The whole thing had gotten so strange that it was losing its weirdness.

Then I followed the two of them down the outdoor path to the spa’s lobby and noticed something odd: Although this was my first time in weeks wearing support-free slippers instead of a hard-plastic walking cast, my broken foot didn’t hurt. In fact, both my feet — no, everywhere, all my limbs — were buzzing in a pleasant, TV-static way. The spa manager joined us in a little parlour, and Ibu began speaking almost immediately. “She says you naturally give other people positive energy,” the manager translated. “You’re filled with lots of good energy and were even transmitting it to Ibu during the session.
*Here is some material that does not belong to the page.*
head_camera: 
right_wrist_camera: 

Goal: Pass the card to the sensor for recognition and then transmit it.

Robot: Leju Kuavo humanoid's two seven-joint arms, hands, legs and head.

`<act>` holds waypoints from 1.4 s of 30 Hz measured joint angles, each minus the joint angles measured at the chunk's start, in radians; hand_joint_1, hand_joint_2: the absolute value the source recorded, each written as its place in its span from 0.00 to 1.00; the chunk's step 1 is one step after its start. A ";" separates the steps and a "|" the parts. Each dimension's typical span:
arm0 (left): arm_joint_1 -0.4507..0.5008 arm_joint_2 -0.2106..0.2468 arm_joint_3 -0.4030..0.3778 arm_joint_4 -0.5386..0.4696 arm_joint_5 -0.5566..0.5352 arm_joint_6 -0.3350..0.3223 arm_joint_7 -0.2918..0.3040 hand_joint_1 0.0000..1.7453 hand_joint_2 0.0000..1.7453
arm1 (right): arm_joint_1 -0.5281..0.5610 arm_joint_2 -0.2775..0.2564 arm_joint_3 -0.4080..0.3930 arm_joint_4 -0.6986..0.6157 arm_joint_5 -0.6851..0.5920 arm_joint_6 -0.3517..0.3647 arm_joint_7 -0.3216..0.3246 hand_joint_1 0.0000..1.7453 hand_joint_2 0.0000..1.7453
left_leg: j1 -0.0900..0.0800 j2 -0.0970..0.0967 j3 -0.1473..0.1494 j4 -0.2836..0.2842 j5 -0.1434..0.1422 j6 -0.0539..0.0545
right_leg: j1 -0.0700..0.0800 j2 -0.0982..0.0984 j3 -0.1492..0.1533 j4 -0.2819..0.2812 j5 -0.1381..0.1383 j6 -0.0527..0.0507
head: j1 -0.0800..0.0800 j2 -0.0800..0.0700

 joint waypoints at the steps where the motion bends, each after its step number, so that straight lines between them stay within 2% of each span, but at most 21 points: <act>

Even if 20 people just walk by you, you give them the loving energy.” She paused to listen again, nodding. “You have a lotus flower in your heart chakra, which is a gift — it means you’re a healer. But you also absorb other people’s bad energy. Even if they just walk by you.” She listened again for the next batch; Ibu was gesturing as she spoke. “And their toxic energy, it gathers along your spine, and from there it causes pain in your limbs. She says your body is perfect, but what’s hurting you is the negative energy.” Your body is perfect except for the pain. It was almost a prettier way of echoing my doctors: Nothing is actually broken, the MRI just shows inflammation. She suggested a guided meditation to help clear out the “toxins” — envisioning a colored light swirling in each chakra, one by one. We said goodbye and went our separate ways. I haven’t stopped thinking about her since. My foot’s felt better since then — radically better. Not quite back to new, but I’ve ditched the knee-high boot and have since explored Dubai on foot and spent a full day barefoot at a waterpark, pain-free. The health journalist side of me suspects it’s a mental switch rather than a physical one: Research on phenomena like meditation, visualization, and the placebo effect suggests that pain lives largely in the brain, and perhaps Ibu’s confident declaration that my body is just fine quieted whatever mental narrative had my pain response turned up to 11. But I can’t stop practicing the guided meditation. It makes me feel calmer, stronger, more whole. Maybe the longest reach of that bizarre 60-minute session will be that I finally stop hurting myself, once and for all.